I am so excited to have you join our wee family earthside. It’s almost time! I trust your timing and my body’s timing will align and soon, very soon, I will hold you in my arms, Daddy will shower you with kisses (and I can’t ask for a better Daddy for you) and your sister will sing you endless songs (you are probably used to her songs by now.)
I have to admit I’ve been a little nervous having to go through all the newborn-baby phase again because 1. Poop! and 2. I had a real hard time with your older sister. It was a fiery initiation of sorts that I wasn’t prepared for, yet it totally transformed me in the best way possible. I burned through old identities I didn’t want to let go of, but it was so good for me.
I feel like a different person from who I was 7 years ago. I can barely recognize her.
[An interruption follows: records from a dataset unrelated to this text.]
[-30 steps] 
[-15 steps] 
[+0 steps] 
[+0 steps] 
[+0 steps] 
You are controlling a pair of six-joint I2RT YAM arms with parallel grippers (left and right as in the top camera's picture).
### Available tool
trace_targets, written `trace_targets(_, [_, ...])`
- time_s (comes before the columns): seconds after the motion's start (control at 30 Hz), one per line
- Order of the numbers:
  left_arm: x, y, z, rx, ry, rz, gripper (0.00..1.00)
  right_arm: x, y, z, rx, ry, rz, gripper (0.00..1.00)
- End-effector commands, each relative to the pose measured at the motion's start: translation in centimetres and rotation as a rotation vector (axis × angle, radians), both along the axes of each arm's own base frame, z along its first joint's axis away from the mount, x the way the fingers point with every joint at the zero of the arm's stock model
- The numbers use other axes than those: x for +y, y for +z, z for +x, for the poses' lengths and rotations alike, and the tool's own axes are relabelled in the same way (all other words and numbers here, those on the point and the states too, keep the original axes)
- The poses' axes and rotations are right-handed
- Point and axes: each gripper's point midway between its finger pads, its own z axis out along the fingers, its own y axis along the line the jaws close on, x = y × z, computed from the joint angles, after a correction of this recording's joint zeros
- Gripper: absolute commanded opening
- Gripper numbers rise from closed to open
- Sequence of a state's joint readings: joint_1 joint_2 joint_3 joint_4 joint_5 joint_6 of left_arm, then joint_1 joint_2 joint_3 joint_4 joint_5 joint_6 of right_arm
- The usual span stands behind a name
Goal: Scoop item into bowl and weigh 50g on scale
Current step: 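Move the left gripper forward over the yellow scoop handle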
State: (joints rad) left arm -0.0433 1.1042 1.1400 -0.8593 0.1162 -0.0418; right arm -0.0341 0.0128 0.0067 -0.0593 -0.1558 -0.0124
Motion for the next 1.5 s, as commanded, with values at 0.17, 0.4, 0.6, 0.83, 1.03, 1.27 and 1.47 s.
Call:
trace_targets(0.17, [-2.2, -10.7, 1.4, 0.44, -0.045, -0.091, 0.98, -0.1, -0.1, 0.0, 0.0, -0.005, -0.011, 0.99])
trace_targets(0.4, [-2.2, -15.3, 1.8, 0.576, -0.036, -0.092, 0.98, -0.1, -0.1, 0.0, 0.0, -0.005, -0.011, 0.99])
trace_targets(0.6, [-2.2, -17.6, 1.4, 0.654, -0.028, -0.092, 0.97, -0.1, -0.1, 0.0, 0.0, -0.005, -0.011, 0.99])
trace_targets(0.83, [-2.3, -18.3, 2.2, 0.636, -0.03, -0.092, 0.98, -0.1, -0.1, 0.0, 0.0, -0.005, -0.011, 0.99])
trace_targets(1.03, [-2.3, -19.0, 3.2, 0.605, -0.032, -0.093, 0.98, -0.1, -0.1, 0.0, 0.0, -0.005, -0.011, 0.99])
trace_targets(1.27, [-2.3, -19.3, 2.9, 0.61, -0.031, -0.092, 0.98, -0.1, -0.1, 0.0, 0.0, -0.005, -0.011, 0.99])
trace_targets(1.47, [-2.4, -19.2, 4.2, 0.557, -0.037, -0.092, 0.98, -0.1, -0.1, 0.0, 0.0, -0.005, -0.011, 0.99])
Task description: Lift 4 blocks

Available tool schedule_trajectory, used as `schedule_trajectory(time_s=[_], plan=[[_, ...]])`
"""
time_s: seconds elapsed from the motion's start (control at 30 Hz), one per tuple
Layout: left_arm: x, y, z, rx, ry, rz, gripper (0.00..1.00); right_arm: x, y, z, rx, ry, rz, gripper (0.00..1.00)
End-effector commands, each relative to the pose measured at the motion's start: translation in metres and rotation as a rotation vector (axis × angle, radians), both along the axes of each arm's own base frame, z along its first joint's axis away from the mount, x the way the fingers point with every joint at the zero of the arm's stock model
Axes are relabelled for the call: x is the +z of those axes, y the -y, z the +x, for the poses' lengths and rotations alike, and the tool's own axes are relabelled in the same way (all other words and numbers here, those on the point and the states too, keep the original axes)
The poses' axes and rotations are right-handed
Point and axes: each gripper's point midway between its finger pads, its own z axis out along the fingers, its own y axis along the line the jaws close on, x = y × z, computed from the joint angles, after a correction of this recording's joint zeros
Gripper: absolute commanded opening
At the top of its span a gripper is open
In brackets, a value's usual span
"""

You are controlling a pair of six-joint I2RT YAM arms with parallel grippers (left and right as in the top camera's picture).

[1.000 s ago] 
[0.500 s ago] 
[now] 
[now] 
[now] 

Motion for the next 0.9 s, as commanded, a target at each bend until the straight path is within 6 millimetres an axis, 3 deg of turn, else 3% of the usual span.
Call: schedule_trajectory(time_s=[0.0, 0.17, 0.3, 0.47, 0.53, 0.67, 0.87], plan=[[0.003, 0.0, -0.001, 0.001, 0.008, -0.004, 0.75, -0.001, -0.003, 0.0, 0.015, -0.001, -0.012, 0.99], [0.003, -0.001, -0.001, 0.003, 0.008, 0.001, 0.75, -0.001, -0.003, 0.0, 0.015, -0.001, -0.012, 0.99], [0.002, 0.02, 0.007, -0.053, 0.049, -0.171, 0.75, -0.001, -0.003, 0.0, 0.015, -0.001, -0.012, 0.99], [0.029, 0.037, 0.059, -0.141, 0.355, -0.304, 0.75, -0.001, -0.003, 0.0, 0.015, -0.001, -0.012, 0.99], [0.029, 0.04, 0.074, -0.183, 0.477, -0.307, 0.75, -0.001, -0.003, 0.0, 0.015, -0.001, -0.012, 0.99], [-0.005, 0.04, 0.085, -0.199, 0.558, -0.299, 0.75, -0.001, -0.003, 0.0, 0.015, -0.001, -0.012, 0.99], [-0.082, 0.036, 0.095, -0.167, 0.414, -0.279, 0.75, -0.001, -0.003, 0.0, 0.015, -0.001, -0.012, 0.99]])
I feel more at home with my body now. I know how to come back home to my center when I start to feel lost (and I am prone to get lost dear one, because I am apt to wander.) I understand and love who I am as a woman more than I did seven years ago, which makes me a more relaxed and intuitive and present mama, I think. I second guessed myself so much then. I still have days I lose my confidence because, damn, parenting has a way of doing that. But thanks to your sister, I trust myself more. Which is a very good thing.
I always have believed that motherhood is a spiritual practice and I think that you, dear one. have new things to teach me. That or I just need to learn all that stuff I thought I already learned in a deeper way. Maybe you will help me etch these lessons in my bones and I. in turn, will help you be who you are especially on days you forget.
So until then, rest comfortably in my womb little one. You have everything you need in there, just as you will when you come out here. You are always loved, always supported and always welcomed just as you are. Nothing, and I mean, nothing, will ever change that.